What you have to do
Return the stretch from the line with "Labels of position" through the line with "cabinet can be found in the photo." in the data below, character for character, skipping all pictures.

Records from a data source:
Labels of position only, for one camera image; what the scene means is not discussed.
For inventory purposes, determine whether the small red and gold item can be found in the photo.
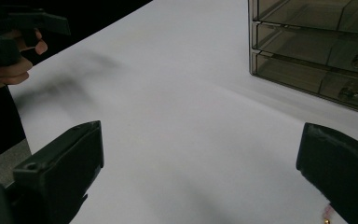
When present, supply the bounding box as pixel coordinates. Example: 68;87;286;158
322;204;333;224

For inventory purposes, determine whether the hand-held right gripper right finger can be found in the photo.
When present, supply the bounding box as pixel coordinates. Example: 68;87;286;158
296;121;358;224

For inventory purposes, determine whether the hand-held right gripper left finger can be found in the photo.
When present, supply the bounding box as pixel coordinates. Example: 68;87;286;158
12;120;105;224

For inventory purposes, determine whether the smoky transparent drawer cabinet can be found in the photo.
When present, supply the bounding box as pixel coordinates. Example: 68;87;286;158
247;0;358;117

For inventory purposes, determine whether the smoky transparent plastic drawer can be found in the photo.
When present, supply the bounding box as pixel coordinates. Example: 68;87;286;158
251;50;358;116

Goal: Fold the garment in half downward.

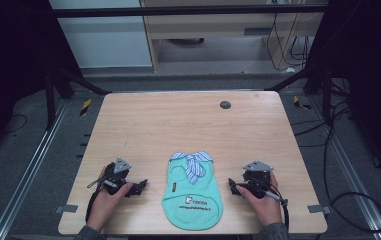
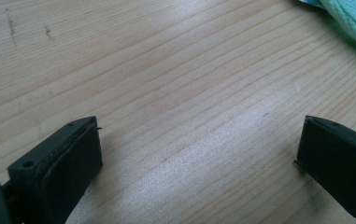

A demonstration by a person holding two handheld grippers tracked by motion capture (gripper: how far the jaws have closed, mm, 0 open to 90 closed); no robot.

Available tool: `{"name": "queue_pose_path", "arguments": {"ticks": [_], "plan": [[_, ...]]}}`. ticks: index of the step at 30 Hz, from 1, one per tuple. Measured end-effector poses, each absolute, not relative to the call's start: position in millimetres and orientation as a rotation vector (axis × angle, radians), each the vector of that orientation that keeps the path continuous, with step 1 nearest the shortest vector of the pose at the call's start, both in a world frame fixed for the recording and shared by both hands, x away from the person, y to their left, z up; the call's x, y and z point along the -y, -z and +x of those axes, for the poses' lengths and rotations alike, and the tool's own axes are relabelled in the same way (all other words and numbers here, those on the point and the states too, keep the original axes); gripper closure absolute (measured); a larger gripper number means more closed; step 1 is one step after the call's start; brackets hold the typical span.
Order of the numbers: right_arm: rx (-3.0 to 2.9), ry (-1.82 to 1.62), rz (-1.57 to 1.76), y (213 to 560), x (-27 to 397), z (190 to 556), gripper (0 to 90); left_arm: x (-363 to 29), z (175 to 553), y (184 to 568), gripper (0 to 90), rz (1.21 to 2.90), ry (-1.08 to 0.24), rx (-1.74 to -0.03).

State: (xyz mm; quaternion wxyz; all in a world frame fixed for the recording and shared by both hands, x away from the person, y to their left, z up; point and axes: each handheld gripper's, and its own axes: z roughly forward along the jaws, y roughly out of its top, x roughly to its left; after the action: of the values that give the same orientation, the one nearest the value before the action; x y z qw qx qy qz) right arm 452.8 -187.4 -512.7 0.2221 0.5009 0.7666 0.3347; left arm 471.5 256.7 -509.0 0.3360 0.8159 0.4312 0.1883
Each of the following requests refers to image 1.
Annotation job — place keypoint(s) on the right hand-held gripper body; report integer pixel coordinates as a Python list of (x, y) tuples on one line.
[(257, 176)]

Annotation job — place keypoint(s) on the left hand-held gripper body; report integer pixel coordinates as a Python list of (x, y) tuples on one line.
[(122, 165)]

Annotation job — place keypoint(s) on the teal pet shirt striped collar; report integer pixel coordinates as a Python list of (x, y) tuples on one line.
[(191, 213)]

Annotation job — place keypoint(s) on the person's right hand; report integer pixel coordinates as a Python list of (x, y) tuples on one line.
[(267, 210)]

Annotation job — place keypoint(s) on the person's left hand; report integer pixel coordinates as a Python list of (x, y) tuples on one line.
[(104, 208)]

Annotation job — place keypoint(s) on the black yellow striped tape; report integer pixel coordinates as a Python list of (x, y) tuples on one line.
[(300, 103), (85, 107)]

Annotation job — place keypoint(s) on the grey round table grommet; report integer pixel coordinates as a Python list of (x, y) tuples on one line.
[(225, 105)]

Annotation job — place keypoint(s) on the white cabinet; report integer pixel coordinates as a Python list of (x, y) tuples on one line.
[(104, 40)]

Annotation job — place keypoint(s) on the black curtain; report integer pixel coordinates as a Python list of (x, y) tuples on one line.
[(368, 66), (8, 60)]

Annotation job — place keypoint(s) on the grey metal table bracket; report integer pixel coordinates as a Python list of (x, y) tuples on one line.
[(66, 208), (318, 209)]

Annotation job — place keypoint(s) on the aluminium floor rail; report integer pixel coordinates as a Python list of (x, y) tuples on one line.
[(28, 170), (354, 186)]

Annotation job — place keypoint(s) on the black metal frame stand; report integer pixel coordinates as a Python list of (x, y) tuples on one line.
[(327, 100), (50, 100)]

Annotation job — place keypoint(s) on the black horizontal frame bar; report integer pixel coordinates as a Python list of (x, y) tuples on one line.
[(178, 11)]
* * *
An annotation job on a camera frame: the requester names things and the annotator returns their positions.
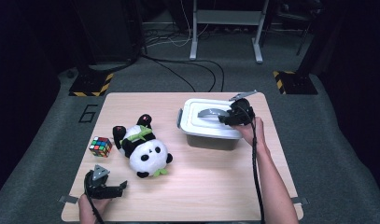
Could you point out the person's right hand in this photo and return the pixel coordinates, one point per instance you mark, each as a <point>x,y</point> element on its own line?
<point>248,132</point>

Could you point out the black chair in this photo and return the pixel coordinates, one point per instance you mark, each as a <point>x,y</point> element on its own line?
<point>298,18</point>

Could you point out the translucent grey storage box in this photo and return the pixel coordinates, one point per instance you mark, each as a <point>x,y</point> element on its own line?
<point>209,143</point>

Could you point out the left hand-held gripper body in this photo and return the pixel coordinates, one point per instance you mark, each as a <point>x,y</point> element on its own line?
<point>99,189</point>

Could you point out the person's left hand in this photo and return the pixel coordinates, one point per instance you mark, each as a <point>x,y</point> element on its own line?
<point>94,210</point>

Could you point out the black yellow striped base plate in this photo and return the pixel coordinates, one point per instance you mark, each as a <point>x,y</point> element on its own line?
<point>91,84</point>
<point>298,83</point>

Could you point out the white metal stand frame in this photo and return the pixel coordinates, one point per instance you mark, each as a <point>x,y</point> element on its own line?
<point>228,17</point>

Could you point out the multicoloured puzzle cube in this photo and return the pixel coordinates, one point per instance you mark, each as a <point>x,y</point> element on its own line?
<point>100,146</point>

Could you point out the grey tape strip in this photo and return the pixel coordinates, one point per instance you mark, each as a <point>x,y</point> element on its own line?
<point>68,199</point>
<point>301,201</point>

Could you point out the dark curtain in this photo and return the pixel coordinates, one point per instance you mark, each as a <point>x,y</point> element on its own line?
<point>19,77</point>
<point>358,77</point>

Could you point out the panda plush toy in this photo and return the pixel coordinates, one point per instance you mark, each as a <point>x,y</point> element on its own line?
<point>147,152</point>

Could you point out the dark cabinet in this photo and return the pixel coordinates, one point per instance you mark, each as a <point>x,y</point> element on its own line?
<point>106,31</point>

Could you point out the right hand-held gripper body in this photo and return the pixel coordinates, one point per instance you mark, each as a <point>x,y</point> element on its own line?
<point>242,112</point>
...
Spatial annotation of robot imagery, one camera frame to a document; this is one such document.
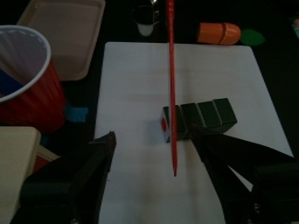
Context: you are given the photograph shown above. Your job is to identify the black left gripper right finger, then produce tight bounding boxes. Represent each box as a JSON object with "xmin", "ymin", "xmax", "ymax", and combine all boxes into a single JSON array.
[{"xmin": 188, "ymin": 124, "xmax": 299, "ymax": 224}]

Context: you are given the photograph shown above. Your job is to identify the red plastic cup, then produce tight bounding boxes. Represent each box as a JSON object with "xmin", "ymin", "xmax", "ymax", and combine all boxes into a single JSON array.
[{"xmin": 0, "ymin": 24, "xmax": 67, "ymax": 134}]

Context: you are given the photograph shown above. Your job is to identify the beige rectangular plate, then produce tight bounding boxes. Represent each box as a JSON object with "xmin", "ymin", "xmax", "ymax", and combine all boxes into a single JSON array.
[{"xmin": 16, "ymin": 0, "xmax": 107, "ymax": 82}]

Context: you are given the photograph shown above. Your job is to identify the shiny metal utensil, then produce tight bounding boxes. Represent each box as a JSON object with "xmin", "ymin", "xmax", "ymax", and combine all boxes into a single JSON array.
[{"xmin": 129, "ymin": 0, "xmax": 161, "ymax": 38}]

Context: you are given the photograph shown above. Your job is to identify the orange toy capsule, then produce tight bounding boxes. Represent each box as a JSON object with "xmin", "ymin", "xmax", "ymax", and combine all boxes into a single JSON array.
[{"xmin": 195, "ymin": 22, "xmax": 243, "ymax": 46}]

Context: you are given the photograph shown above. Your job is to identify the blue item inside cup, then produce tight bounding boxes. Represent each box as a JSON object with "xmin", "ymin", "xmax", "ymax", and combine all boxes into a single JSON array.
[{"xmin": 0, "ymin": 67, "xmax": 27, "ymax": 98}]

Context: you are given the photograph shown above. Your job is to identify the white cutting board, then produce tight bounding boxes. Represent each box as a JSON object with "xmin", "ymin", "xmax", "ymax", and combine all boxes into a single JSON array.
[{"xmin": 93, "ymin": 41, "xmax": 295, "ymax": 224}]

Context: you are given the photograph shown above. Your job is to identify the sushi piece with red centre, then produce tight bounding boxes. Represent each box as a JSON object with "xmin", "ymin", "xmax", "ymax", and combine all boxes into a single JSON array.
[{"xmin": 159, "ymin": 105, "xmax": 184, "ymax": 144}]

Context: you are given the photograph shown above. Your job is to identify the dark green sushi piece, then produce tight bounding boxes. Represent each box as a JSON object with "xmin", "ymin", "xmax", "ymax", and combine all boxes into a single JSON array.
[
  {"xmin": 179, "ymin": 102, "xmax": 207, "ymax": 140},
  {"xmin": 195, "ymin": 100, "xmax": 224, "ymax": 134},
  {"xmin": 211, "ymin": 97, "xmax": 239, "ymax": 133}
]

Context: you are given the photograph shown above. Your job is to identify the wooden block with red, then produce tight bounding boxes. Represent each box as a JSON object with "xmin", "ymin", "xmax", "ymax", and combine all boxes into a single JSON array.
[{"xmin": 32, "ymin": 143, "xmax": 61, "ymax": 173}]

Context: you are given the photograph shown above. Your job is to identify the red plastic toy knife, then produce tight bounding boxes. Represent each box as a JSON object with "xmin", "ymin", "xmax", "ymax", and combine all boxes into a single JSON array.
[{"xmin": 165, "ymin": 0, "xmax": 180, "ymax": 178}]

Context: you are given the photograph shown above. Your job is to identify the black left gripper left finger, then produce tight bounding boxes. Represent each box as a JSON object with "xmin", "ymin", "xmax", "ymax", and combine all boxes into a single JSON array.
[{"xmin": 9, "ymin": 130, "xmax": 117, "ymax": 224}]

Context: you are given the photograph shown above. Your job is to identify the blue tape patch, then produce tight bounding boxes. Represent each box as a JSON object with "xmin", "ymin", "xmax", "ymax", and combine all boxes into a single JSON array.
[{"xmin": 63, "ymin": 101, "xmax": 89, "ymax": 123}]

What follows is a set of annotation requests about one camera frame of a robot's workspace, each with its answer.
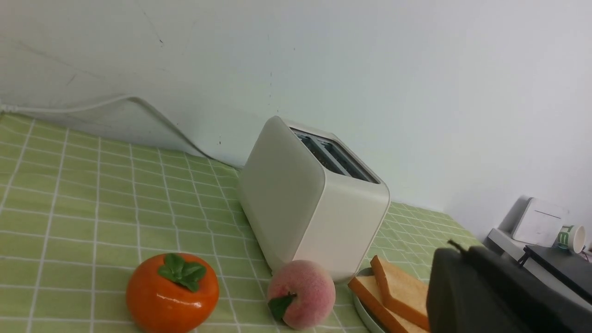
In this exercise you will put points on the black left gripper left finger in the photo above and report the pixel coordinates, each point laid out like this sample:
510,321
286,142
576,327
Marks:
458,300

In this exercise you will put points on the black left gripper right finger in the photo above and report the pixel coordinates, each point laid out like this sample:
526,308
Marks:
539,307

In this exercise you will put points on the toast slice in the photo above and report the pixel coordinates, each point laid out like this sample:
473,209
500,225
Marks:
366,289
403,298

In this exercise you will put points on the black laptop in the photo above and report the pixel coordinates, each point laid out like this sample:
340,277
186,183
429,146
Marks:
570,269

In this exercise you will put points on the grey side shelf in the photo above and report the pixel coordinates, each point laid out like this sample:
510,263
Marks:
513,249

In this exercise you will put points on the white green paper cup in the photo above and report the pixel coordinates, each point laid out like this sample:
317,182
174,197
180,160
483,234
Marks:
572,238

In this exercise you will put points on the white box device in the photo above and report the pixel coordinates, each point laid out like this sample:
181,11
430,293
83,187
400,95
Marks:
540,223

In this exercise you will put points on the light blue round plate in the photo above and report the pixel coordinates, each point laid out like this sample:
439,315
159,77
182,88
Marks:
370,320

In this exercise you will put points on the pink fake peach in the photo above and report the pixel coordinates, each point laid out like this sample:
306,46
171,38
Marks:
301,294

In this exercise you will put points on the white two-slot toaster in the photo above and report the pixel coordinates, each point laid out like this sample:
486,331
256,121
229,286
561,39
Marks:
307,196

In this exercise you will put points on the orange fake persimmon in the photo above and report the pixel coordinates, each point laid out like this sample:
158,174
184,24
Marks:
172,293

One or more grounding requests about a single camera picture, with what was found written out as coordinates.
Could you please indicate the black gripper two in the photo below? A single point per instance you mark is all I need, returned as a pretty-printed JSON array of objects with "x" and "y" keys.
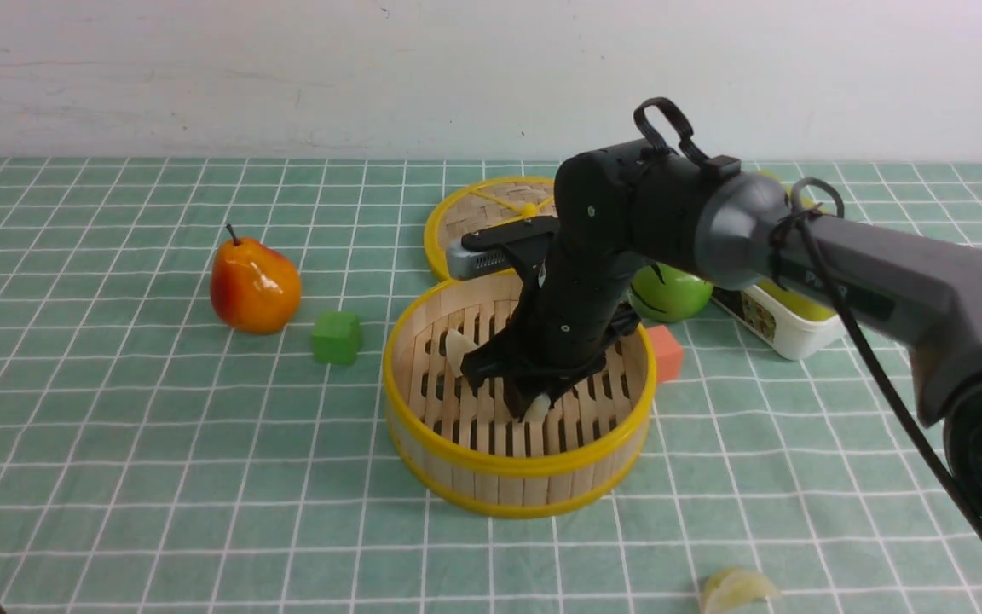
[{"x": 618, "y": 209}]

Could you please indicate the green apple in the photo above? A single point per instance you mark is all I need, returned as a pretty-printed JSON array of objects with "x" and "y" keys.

Task result
Labels of position only, for one camera image; what the scene means is not discussed.
For inventory purposes, determine whether the small red and gold item can be found in the photo.
When present, supply the bounding box as pixel coordinates. Example: 68;87;286;158
322;204;333;224

For inventory purposes, determine whether the hand-held right gripper right finger can be found in the photo.
When present, supply the bounding box as pixel coordinates. Example: 68;87;286;158
296;121;358;224

For inventory purposes, determine whether the hand-held right gripper left finger can be found in the photo.
When present, supply the bounding box as pixel coordinates. Example: 68;87;286;158
12;120;105;224

For inventory purposes, determine whether the smoky transparent drawer cabinet can be found in the photo.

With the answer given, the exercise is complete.